§ **Problem**
Bring together copies of the lines in the data below that contain the word "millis".

[Start of section]

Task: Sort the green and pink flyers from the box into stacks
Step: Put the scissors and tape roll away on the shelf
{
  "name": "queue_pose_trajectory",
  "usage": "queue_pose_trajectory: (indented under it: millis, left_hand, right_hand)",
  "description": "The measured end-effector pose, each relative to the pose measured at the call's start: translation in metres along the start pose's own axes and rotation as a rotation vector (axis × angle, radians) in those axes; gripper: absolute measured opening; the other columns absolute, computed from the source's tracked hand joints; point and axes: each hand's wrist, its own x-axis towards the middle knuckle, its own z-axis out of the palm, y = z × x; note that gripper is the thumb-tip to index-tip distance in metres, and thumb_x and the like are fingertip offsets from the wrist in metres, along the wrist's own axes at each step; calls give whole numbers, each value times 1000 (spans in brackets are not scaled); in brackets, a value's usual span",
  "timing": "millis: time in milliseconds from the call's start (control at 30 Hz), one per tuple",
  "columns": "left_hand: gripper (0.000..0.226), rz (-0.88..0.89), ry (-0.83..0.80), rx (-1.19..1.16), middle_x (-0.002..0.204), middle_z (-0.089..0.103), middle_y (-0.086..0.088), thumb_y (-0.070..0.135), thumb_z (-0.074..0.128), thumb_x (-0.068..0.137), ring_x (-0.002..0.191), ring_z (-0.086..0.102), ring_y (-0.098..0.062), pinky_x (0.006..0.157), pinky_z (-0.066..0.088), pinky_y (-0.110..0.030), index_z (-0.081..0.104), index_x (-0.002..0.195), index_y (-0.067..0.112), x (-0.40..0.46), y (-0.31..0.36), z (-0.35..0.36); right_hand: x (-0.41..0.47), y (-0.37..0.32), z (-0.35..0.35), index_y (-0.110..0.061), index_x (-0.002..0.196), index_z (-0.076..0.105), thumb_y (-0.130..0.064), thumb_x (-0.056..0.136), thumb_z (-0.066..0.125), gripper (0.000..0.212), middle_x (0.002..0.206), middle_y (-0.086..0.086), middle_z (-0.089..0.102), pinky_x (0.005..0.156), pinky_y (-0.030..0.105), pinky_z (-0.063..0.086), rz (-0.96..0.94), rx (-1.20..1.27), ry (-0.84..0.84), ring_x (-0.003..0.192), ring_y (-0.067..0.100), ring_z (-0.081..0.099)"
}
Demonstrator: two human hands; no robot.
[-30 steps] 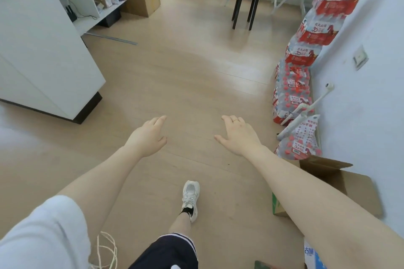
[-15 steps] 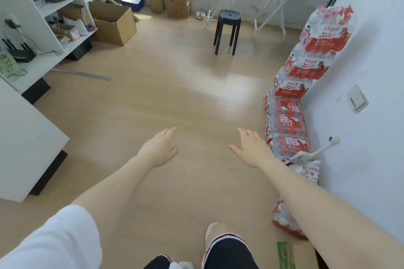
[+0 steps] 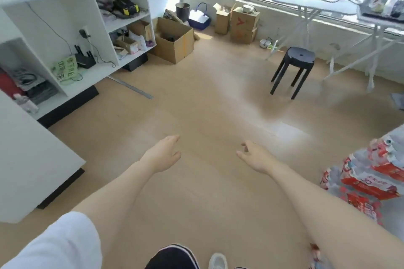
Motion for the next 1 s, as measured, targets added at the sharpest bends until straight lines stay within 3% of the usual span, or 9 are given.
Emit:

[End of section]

§ **Answer to this task**
  "usage": "queue_pose_trajectory: (indented under it: millis, left_hand, right_hand)",
  "timing": "millis: time in milliseconds from the call's start (control at 30 Hz), one per tuple",

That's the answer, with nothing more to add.